Gerry Archibald

Personal information
- Born: August 22, 1907 Charlottetown, Prince Edward Island, Canada
- Died: November 25, 1990 (aged 83) Warren, Pennsylvania, U.S.
- Listed height: 6 ft 0 in (1.83 m)
- Listed weight: 170 lb (77 kg)

Career information
- Playing career: 1926–1953
- Position: Guard

Career history

Playing
- 1926–1927: Warren Clothes Shop
- 1927–1928: Warren Crescents
- 1928–1929: Corry Keystones
- 1928–1931: Warren Merchants
- 1931–1933: Warren Transits
- 1933–1937: Warren HyVis Oilers
- 1937–1939: Warren Penns
- 1938–1939: Elmira Colonels
- 1939: Cleveland White Horses
- 1952–1953: National Transits

Coaching
- 1936–1939: Warren Penns
- 1938–1939: Elmira Colonels
- 1939: Cleveland White Horses
- 1939–1940: Detroit Eagles

Career highlights
- As player: NYPBL champion (1939);

= Gerry Archibald =

Canadian basketball player (1907–1990)

Gerald Bruce Archibald (August 22, 1907 – November 25, 1990) was a Canadian professional basketball player and coach.

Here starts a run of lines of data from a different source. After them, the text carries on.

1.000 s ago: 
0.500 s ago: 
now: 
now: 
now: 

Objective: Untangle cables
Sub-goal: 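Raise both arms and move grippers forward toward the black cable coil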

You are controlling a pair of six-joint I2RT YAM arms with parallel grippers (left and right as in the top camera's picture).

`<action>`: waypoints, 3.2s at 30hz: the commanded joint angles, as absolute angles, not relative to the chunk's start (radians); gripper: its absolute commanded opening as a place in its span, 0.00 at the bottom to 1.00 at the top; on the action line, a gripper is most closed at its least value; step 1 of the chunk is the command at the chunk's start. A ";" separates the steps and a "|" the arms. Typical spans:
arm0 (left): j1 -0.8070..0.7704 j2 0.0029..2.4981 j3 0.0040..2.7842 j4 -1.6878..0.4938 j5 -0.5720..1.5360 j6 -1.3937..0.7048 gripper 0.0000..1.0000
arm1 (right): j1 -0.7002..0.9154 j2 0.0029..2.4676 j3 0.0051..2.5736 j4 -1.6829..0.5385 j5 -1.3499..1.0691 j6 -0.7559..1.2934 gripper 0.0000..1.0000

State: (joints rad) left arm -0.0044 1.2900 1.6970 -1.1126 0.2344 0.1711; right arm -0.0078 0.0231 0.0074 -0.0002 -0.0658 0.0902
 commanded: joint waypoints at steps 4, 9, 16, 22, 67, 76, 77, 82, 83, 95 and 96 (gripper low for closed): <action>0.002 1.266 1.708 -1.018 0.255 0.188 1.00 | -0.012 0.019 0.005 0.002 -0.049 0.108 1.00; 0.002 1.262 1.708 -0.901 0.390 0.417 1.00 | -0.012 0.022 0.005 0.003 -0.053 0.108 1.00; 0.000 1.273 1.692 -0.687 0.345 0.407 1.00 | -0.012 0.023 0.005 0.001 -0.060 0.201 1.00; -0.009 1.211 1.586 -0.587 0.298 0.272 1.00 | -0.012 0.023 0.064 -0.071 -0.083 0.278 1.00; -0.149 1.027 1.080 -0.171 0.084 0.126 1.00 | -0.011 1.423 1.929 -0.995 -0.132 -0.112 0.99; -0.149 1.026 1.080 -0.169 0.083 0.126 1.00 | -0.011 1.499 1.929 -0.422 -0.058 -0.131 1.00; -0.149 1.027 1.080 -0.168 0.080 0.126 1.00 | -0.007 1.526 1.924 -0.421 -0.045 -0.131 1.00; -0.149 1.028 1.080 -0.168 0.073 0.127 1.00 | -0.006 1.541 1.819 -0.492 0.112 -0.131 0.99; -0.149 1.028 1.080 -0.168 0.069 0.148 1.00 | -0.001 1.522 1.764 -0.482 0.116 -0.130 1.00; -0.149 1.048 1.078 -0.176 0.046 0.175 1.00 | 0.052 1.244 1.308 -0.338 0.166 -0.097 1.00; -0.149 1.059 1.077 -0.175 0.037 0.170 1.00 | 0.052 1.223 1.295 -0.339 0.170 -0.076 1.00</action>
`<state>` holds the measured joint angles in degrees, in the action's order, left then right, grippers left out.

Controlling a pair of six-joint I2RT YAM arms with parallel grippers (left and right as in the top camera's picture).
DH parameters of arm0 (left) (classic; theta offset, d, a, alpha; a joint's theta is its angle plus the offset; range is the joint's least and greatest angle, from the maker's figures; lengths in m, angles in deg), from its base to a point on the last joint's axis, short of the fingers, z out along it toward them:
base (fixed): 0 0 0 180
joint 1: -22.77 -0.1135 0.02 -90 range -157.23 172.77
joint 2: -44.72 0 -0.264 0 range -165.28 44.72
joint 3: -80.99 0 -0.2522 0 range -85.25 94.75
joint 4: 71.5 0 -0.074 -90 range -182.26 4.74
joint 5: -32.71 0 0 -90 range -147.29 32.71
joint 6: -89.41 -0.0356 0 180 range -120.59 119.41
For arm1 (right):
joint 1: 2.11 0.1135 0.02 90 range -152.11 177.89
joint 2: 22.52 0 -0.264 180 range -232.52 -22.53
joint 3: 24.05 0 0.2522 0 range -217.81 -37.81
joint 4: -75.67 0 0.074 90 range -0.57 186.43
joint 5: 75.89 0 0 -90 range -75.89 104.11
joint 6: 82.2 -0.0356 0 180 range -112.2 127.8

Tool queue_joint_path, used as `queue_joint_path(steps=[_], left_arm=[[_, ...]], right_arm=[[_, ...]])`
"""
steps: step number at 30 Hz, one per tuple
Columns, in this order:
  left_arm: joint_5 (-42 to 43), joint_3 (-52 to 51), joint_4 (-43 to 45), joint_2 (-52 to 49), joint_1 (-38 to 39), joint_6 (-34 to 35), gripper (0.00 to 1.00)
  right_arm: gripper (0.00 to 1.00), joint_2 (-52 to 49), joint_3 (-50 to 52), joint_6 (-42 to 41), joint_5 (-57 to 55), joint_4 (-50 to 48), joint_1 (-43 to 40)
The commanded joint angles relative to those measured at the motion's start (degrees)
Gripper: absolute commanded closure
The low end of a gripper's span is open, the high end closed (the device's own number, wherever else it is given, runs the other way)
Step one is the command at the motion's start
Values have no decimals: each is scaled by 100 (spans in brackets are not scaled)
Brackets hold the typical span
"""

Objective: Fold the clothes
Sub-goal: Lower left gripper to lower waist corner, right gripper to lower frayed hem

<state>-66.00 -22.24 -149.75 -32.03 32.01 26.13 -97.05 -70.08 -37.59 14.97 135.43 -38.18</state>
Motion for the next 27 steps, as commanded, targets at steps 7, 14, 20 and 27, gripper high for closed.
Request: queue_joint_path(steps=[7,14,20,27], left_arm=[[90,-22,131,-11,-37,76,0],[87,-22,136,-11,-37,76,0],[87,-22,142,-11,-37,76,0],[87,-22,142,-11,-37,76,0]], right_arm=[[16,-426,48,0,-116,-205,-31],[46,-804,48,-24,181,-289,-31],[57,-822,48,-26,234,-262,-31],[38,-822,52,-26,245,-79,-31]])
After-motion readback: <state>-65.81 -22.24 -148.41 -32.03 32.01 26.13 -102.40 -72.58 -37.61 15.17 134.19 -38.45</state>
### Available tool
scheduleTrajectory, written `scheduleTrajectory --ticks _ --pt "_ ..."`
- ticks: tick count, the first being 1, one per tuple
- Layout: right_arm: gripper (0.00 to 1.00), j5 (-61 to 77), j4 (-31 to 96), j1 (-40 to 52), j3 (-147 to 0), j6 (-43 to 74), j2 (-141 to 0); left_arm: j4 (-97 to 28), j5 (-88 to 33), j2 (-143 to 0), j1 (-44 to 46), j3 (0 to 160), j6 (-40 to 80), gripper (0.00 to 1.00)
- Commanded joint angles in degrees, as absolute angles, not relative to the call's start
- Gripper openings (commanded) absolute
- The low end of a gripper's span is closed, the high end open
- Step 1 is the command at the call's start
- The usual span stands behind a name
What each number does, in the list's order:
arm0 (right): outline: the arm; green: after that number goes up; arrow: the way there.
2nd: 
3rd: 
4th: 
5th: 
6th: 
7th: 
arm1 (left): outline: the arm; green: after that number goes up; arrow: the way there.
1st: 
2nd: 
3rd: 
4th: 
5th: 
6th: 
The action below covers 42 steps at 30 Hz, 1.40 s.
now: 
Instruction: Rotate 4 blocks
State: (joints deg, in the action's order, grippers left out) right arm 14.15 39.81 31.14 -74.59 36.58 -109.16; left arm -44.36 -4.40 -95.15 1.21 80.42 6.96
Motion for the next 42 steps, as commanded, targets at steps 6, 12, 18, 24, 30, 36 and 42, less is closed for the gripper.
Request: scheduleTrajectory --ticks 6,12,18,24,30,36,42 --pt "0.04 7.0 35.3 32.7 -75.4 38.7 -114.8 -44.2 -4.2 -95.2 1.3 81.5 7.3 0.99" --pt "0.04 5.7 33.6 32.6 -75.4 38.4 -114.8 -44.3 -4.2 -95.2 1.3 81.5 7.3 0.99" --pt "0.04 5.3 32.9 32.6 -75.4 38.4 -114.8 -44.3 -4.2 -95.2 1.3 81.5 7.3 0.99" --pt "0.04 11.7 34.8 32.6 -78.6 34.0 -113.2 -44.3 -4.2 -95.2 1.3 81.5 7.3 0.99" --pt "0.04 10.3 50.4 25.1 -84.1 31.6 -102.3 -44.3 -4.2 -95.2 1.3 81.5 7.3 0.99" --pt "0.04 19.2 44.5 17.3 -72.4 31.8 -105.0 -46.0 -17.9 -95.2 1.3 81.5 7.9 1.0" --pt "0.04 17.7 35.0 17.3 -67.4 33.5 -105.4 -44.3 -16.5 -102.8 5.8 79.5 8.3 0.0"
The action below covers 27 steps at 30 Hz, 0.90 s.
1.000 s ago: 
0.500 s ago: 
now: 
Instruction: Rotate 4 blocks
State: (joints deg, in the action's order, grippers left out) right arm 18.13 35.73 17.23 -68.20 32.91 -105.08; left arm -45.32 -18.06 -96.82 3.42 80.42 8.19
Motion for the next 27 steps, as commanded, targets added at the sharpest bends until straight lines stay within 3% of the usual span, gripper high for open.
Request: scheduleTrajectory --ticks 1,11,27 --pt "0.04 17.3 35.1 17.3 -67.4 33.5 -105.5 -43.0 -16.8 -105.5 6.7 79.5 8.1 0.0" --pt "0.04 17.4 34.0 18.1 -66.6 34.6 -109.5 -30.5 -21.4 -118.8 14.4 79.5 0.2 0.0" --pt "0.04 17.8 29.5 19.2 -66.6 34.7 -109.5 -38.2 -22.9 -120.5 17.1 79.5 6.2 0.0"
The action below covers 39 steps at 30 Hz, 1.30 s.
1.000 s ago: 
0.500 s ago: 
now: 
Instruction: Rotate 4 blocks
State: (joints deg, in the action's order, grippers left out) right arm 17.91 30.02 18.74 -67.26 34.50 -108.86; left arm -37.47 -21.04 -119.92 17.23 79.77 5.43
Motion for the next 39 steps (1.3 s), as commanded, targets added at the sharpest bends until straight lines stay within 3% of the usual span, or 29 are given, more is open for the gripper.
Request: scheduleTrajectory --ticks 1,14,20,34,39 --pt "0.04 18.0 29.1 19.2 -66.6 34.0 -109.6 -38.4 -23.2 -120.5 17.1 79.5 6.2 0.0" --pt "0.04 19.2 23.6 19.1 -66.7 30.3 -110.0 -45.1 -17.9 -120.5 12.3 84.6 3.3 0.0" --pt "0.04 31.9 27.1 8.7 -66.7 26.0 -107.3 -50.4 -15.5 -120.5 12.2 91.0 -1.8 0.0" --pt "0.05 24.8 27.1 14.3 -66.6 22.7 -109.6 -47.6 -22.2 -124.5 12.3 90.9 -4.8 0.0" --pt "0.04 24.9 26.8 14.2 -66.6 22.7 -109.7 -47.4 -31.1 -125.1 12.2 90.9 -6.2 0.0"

He played for several semi-professional and independent league teams before joining the National Basketball League (NBL). In the NBL, Archibald played for the Warren Penns and Cleveland White Horses, where he averaged 0.6 points per game. During the 1937–38 and 1938–39 seasons, he doubled as a player-coach for those teams, respectively. He also served as the Detroit Eagles' head coach in 1939–40.

Born in Charlottetown, Prince Edward Island, Archibald was the son of Lyman Archibald, a member of James Naismith's first basketball team in Springfield, Massachusetts, in 1891.